Network Visualization

knitr::opts_chunk$set(
  collapse = TRUE,
  comment = "#>"
)

library(DiagrammeR)

Node and Edge Data Frames

These functions are used to create and manipulate specialized data frames: node data frames (NDFs) and edge data frames (EDFs). The functions are useful because one can selectively add field data to these data frames and combine them as necessary before addition to a graph object.

Creating an NDF

With the create_node_df() function, one can create a node data frame (NDF) with nodes and their attributes. This object is really just an R data.frame object. In most cases, it's recommended to use create_node_df() instead of data.frame() (or, as.data.frame()) to create an NDF. Using create_node_df() allows for validation of the input data (so that the integrity of the graph is not compromised) and the function provides some additional functionality that the base R functions for data frame creation do not have:

single values are repeated for n number of nodes supplied
selective setting of attributes (e.g., giving attr values for 3 of 10 nodes, allowing non-set nodes to use defaults or globally set attr values)
supplying overlong vectors for attributes will result in trimming down to the number of nodes
setting label = FALSE will conveniently result in a non-labeled node

The function only has one argument that requires values to be supplied: the nodes argument. Just supplying a set of unique ID values for nodes will create an NDF with nodes that have no additional attributes.

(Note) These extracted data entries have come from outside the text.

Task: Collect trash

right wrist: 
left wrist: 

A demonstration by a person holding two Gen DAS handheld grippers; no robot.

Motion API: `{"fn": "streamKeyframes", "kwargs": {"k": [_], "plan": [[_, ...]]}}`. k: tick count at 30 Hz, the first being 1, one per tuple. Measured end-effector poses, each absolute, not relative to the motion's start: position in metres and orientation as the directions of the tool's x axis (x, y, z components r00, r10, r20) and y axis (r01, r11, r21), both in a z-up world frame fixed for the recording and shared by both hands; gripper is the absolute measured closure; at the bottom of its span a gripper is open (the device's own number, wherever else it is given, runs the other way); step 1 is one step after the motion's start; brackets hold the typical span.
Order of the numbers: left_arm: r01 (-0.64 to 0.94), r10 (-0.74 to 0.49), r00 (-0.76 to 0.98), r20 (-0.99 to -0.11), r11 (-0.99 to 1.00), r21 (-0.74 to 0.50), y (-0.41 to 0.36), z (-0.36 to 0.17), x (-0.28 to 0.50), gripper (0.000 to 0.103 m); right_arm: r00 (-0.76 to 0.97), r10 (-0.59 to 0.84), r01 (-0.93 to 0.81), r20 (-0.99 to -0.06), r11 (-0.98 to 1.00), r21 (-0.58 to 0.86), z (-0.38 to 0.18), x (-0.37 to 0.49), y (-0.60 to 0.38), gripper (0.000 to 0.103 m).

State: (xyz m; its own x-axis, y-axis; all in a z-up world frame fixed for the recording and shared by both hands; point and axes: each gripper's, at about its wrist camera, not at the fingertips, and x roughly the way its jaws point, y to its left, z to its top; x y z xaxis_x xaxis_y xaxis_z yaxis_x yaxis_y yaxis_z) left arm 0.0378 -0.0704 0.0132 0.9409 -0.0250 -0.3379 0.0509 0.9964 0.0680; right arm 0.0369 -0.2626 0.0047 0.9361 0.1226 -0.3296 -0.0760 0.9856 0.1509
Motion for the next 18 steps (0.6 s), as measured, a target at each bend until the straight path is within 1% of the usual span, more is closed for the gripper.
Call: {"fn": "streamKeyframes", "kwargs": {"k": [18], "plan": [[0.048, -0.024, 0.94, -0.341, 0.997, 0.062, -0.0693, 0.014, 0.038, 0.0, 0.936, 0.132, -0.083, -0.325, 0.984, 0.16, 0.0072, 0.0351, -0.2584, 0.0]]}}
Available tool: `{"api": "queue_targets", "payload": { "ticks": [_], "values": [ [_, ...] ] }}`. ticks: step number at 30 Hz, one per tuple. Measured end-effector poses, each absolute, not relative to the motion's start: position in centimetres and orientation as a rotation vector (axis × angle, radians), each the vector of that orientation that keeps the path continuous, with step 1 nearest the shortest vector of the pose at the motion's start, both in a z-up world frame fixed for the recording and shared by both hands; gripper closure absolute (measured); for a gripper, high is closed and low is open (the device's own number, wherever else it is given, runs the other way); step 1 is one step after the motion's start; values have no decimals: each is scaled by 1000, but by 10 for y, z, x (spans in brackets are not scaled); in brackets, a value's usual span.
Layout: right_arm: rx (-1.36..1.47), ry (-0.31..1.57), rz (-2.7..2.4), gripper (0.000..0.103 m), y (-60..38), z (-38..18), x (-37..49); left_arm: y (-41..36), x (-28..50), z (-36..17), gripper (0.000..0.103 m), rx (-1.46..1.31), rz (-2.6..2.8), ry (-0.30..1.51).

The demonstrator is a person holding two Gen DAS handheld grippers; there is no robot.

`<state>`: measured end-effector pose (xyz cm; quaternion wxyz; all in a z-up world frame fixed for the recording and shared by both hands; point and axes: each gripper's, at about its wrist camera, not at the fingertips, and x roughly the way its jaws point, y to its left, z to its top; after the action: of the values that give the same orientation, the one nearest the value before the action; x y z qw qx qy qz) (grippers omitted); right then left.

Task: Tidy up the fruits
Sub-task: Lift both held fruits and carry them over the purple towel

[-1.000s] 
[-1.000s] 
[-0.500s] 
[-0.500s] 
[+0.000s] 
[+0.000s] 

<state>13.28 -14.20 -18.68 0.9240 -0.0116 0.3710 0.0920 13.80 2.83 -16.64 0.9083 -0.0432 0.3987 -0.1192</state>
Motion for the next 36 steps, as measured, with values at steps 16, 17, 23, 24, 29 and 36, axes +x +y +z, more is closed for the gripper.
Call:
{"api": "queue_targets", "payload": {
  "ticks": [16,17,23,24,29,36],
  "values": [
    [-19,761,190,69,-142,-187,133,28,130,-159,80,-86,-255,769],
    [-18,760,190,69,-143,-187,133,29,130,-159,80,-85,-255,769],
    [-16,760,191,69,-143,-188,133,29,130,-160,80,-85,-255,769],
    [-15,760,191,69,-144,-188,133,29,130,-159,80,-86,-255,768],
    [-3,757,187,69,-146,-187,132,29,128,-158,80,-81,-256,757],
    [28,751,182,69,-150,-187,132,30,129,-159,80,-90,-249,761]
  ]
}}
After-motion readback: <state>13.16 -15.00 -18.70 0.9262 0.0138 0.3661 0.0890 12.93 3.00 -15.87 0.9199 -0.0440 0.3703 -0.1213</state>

When incorporated into a graph, an NDF is parsed and column names that match keywords for node attributes indicate to DiagrammeR that the values in such columns should provide attribute values on a per-node basis. Columns with names that don't match reserved attribute names are disregarded and, because of this, you can include columns with useful data for analysis. When creating a node data frame, one column named nodes will be created (and it will be the first column in the NDF). That's where unique values for the node ID should reside. As for other attribute columns, the type and label columns will also be created. However, these do not necessarily need to be populated with values and thus they can be left blank, if desired. Other attributes are voluntarily added as named vectors for the R triple-dot (...) argument. Here are all of the node attribute names and the types of values to supply:

color — provide an X11 or hexadecimal color (append 2 digits to hex for alpha)
distortion — the node distortion for any shape = polygon
fillcolor — provide an X11 or hexadecimal color (append 2 digits to hex for alpha)
fixedsize — true or false
fontcolor — provide an X11 or hexadecimal color (append 2 digits to hex for alpha)
fontname — the name of the font
fontsize — the size of the font for the node label
height — the height of the node
penwidth — the thickness of the stroke for the shape
peripheries — the number of peripheries (essentially, additional shape outlines)
shape — the node shape (e.g., ellipse, polygon, circle, etc.)
sides — if shape = polygon, the number of sides can be provided here
style — usually given the value filled if you'd like to fill a node with a color
tooltip — provide text here for an unstyled browser tooltip
width — the width of the node
x — the x position of the node (requires graph attr layout = neato to use)
y — the y position of the node (requires graph attr layout = neato to use)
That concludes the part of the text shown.